06.02.2022 | aktual.: 06.02.2022 16:03
Na ekranie Dagmara pojawia się już od kilku lat i zdecydowanie zyskała status gwiazdy. Jej losy widzowie TTV śledzą z zapartym tchem. Popularność z ekranu szybko przeniosła się także do sieci. Bohaterka reality show z wielkim zaangażowanie prowadzi swoje konto na Instagramie, gdzie obserwuje ją już spora grupa internautów. Jej profili śledzi już ponad 1,1 mln followersów.
Dagmara Kaźmierska otwarcie o zabiegach medycyny estetycznej
Dagmara znana jest widzom również z tego, że bardzo dba o swój wizerunek.
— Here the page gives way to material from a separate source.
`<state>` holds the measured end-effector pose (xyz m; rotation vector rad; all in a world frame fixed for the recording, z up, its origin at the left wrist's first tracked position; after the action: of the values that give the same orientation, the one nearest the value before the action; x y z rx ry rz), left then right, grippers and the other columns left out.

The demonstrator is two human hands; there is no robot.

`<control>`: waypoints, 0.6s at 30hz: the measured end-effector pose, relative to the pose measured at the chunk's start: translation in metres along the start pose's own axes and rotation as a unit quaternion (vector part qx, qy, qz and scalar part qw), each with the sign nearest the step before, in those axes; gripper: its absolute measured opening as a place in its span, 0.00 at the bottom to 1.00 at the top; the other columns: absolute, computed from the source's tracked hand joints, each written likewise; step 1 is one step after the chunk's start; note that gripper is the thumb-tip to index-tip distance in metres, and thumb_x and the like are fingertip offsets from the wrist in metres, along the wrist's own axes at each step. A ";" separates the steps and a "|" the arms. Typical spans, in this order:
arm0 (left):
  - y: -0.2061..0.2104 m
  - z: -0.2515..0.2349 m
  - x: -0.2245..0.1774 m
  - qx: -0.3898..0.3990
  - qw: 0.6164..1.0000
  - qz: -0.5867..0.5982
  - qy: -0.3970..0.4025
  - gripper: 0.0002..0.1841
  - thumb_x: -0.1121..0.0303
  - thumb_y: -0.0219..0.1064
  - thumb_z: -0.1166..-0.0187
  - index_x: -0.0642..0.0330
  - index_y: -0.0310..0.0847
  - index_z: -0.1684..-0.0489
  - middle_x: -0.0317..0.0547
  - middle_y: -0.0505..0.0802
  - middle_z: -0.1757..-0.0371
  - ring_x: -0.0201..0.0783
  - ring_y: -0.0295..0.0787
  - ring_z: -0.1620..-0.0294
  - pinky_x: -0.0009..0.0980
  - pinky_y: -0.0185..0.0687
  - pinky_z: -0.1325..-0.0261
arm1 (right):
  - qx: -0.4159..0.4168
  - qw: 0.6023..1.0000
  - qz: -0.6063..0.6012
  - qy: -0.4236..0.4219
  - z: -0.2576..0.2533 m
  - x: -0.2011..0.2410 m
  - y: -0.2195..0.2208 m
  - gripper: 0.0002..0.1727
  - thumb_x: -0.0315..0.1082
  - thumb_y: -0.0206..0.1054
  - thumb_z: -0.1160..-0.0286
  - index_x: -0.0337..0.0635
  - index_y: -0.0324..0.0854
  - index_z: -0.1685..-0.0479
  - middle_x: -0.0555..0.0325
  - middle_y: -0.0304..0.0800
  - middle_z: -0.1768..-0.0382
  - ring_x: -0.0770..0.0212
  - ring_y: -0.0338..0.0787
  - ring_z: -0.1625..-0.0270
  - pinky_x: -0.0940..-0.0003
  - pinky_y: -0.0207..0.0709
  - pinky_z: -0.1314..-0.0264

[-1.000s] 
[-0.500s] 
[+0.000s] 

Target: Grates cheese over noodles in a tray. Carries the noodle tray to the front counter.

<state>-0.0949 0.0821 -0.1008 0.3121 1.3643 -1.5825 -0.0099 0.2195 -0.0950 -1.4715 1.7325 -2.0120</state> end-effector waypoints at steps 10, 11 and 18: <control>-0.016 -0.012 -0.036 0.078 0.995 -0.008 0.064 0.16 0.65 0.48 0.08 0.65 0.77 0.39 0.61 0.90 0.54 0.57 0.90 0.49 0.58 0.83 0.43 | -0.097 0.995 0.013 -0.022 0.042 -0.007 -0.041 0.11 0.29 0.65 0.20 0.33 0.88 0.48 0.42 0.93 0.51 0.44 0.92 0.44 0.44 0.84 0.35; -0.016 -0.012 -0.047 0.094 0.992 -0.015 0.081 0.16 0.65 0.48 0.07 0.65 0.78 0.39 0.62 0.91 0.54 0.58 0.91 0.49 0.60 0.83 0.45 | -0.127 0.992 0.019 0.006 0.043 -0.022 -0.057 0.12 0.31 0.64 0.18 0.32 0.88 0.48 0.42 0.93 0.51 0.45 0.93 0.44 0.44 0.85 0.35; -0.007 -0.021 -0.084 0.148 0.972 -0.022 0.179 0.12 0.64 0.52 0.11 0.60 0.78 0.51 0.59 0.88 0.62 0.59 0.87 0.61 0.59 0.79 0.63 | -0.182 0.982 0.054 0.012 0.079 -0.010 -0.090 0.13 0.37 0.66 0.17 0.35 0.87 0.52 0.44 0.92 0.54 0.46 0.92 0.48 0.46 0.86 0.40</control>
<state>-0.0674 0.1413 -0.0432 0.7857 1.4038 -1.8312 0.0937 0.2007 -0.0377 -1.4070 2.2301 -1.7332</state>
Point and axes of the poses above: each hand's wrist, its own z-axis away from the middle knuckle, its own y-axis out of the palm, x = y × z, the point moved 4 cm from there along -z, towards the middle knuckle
Nie zwykła pokazywać się bez makijażu i za każdym razem gdy pojawia się na ekranie, czy w sieci udowadnia, że upływający czas jest jej niestraszny. Celebrytka wielokrotnie podkreślała, że nie ma zamiaru starzeć się z godnością i bardzo chętnie korzysta z zabiegów medycyny estetycznej.
Kaźmierska w ostatniej rozmowie z Telemagazynem opowiedziała nieco więcej o zabiegach, na jakie się zdecydowała. Przyznaje, że jeszcze niedawno myślała o kolejnej ingerenci w urodę i planowała lifting, jednak ciągle się waha.
Gwiazda reality show Królowe życia opowiedziała także o pierwszych zabiegach, na jakie przeszła lata temu. Już przed czterdziestką postawiła na botoks. Teraz żałuje, że zrobiło to tak późno.
Dagmara jest jedną z nielicznych osób w show-biznesie, które tak otwarcie przyznają się do ingerencji w swój wygląd. Jeszcze do niedawna wszelkie zabiegi były dla gwiazd tematem tabu.